> What this task involves
Reproduce every line of the listing as written, apart from the pictures.
------------
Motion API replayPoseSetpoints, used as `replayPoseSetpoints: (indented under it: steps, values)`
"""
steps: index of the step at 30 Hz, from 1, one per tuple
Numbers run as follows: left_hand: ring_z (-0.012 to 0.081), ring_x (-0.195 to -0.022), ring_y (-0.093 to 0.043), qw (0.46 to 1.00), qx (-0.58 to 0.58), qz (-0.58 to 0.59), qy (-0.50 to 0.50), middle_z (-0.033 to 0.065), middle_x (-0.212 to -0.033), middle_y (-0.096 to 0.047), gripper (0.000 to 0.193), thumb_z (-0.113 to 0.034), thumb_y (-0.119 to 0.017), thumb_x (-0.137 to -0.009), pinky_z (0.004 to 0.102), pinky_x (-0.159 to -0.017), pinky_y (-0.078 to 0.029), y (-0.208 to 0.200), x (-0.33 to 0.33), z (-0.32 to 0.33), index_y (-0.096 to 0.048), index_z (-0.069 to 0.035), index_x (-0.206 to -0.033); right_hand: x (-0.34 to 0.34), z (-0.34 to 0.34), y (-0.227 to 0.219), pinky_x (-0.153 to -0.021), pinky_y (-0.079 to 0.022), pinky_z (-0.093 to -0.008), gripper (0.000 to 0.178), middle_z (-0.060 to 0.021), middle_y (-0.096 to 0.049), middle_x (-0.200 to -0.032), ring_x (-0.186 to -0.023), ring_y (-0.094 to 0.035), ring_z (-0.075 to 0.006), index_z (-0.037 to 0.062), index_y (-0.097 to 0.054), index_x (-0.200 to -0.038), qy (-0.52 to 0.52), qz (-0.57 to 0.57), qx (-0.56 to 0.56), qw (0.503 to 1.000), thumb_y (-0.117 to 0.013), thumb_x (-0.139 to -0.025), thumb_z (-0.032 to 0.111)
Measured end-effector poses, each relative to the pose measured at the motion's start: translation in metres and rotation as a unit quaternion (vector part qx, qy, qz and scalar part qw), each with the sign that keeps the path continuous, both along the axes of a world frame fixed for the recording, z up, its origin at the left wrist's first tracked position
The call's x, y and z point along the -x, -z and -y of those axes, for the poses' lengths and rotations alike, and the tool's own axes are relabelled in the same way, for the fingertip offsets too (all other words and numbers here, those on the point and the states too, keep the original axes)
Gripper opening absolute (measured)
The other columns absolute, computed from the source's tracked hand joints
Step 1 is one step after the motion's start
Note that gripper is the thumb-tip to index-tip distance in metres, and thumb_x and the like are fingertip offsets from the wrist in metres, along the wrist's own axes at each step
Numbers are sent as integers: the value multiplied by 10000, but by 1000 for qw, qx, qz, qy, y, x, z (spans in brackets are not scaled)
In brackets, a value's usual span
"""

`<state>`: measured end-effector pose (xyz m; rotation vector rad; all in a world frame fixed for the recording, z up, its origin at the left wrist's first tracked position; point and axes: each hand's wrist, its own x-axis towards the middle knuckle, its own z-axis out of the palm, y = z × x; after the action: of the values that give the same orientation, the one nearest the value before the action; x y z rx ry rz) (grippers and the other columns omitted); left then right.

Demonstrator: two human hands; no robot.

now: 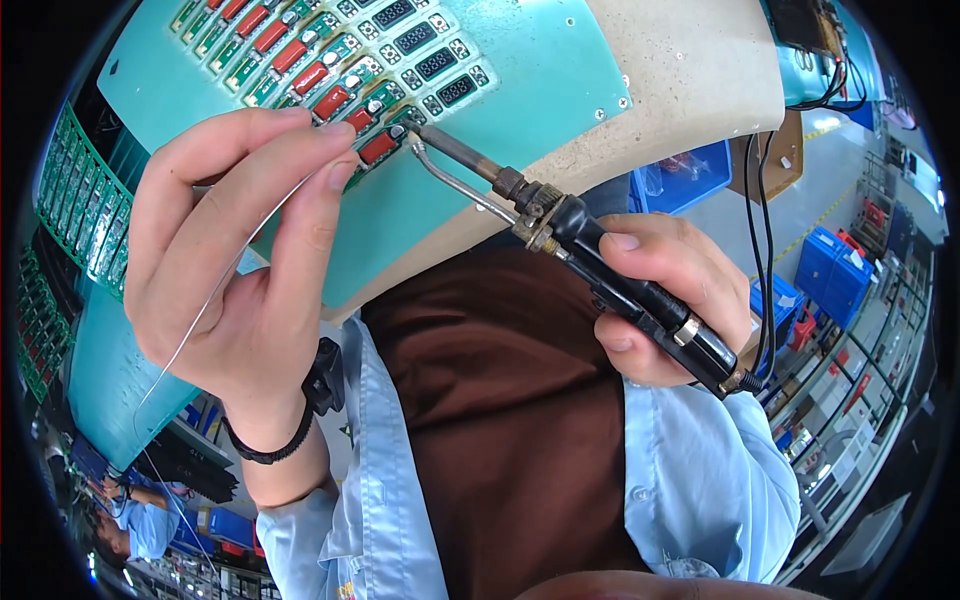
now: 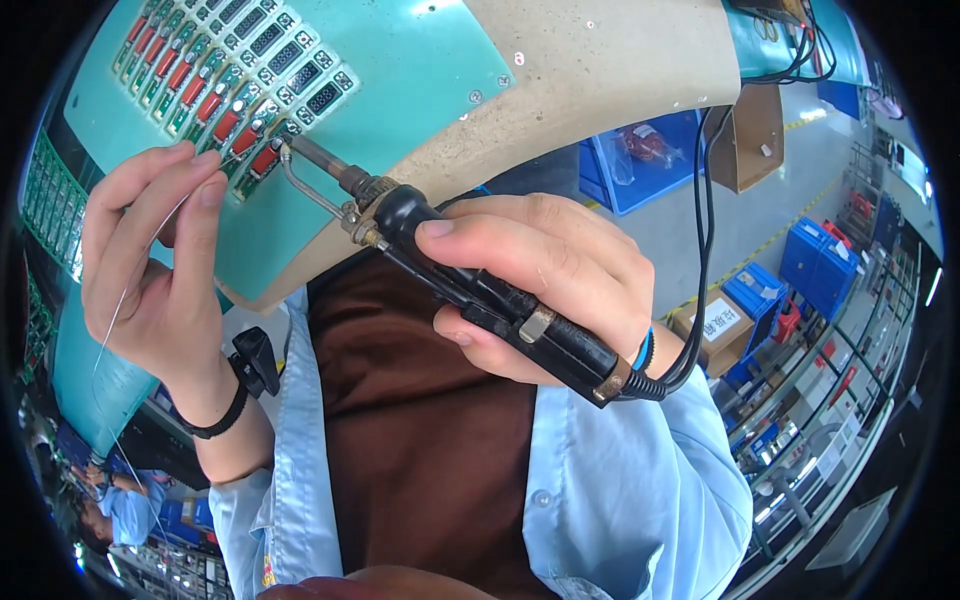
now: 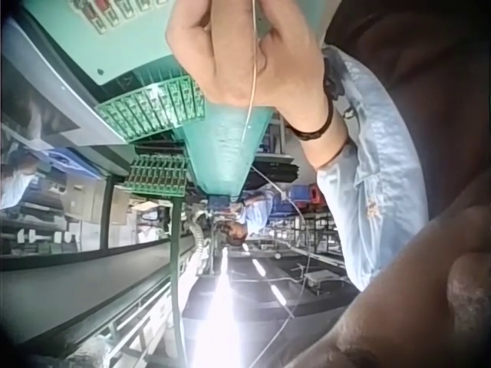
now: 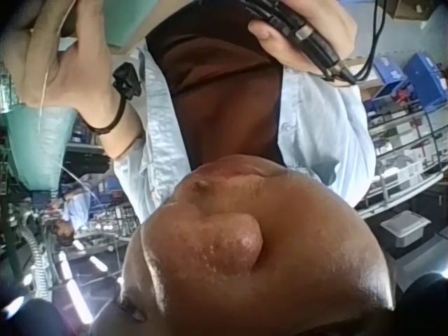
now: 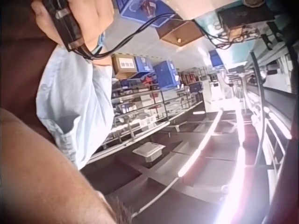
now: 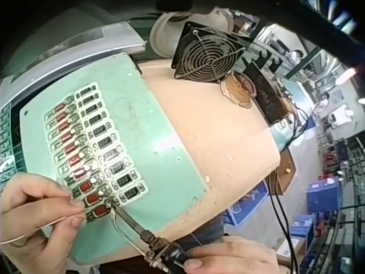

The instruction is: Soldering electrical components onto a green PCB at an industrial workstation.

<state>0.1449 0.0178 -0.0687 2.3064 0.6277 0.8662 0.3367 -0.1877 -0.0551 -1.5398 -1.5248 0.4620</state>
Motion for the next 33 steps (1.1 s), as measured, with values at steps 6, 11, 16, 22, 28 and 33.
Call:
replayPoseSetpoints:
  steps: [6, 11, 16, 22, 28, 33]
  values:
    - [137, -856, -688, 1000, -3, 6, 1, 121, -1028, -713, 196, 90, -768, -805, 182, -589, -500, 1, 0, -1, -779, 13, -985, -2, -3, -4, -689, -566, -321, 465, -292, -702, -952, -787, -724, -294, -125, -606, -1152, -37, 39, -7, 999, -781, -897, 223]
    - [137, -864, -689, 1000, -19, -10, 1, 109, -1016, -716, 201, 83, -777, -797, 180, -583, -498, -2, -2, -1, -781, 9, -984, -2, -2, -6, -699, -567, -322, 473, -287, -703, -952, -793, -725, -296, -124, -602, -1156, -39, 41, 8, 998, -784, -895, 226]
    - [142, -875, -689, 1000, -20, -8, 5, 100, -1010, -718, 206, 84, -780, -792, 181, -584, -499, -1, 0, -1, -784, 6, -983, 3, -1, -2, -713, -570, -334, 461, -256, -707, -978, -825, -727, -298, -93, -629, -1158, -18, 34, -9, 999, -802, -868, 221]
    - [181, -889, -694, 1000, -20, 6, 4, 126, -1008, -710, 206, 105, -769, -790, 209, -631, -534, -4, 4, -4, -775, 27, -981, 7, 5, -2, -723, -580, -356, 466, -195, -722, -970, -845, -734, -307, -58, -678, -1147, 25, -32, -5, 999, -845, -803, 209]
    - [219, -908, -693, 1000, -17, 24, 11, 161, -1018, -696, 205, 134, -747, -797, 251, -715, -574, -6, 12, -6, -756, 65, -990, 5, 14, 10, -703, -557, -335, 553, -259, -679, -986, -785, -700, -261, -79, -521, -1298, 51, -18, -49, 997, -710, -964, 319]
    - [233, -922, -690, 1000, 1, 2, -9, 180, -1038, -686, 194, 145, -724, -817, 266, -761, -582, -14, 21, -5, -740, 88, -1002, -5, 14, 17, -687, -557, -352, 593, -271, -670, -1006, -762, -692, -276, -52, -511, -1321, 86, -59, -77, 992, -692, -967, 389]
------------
> Solution to the exercise
Motion API replayPoseSetpoints, used as `replayPoseSetpoints: (indented under it: steps, values)`
"""
steps: index of the step at 30 Hz, from 1, one per tuple
Numbers run as follows: left_hand: ring_z (-0.012 to 0.081), ring_x (-0.195 to -0.022), ring_y (-0.093 to 0.043), qw (0.46 to 1.00), qx (-0.58 to 0.58), qz (-0.58 to 0.59), qy (-0.50 to 0.50), middle_z (-0.033 to 0.065), middle_x (-0.212 to -0.033), middle_y (-0.096 to 0.047), gripper (0.000 to 0.193), thumb_z (-0.113 to 0.034), thumb_y (-0.119 to 0.017), thumb_x (-0.137 to -0.009), pinky_z (0.004 to 0.102), pinky_x (-0.159 to -0.017), pinky_y (-0.078 to 0.029), y (-0.208 to 0.200), x (-0.33 to 0.33), z (-0.32 to 0.33), index_y (-0.096 to 0.048), index_z (-0.069 to 0.035), index_x (-0.206 to -0.033); right_hand: x (-0.34 to 0.34), z (-0.34 to 0.34), y (-0.227 to 0.219), pinky_x (-0.153 to -0.021), pinky_y (-0.079 to 0.022), pinky_z (-0.093 to -0.008), gripper (0.000 to 0.178), middle_z (-0.060 to 0.021), middle_y (-0.096 to 0.049), middle_x (-0.200 to -0.032), ring_x (-0.186 to -0.023), ring_y (-0.094 to 0.035), ring_z (-0.075 to 0.006), index_z (-0.037 to 0.062), index_y (-0.097 to 0.054), index_x (-0.200 to -0.038), qy (-0.52 to 0.52), qz (-0.57 to 0.57), qx (-0.56 to 0.56), qw (0.503 to 1.000), thumb_y (-0.117 to 0.013), thumb_x (-0.139 to -0.025), thumb_z (-0.032 to 0.111)
Measured end-effector poses, each relative to the pose measured at the motion's start: translation in metres and rotation as a unit quaternion (vector part qx, qy, qz and scalar part qw), each with the sign that keeps the path continuous, both along the axes of a world frame fixed for the recording, z up, its origin at the left wrist's first tracked position
The call's x, y and z point along the -x, -z and -y of those axes, for the poses' lengths and rotations alike, and the tool's own axes are relabelled in the same way, for the fingertip offsets too (all other words and numbers here, those on the point and the states too, keep the original axes)
Gripper opening absolute (measured)
The other columns absolute, computed from the source's tracked hand joints
Step 1 is one step after the motion's start
Note that gripper is the thumb-tip to index-tip distance in metres, and thumb_x and the like are fingertip offsets from the wrist in metres, along the wrist's own axes at each step
Numbers are sent as integers: the value multiplied by 10000, but by 1000 for qw, qx, qz, qy, y, x, z (spans in brackets are not scaled)
In brackets, a value's usual span
"""

`<state>`: measured end-effector pose (xyz m; rotation vector rad; all in a world frame fixed for the recording, z up, its origin at the left wrist's first tracked position; point and axes: each hand's wrist, its own x-axis towards the middle knuckle, its own z-axis out of the palm, y = z × x; after the action: of the values that give the same orientation, the one nearest the value before the action; x y z rx ry rz) (grippers and the other columns omitted); left then right.

Demonstrator: two human hands; no robot.

now: 
now: 
now: 
now: 
now: 
now: 

The instruction is: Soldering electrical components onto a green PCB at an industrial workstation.

<state>0.1449 0.0178 -0.0687 2.3064 0.6277 0.8662 0.3367 -0.1877 -0.0551 -1.5398 -1.5248 0.4620</state>
Motion for the next 33 steps (1.1 s), as measured, with values at steps 6, 11, 16, 22, 28 and 33.
Call:
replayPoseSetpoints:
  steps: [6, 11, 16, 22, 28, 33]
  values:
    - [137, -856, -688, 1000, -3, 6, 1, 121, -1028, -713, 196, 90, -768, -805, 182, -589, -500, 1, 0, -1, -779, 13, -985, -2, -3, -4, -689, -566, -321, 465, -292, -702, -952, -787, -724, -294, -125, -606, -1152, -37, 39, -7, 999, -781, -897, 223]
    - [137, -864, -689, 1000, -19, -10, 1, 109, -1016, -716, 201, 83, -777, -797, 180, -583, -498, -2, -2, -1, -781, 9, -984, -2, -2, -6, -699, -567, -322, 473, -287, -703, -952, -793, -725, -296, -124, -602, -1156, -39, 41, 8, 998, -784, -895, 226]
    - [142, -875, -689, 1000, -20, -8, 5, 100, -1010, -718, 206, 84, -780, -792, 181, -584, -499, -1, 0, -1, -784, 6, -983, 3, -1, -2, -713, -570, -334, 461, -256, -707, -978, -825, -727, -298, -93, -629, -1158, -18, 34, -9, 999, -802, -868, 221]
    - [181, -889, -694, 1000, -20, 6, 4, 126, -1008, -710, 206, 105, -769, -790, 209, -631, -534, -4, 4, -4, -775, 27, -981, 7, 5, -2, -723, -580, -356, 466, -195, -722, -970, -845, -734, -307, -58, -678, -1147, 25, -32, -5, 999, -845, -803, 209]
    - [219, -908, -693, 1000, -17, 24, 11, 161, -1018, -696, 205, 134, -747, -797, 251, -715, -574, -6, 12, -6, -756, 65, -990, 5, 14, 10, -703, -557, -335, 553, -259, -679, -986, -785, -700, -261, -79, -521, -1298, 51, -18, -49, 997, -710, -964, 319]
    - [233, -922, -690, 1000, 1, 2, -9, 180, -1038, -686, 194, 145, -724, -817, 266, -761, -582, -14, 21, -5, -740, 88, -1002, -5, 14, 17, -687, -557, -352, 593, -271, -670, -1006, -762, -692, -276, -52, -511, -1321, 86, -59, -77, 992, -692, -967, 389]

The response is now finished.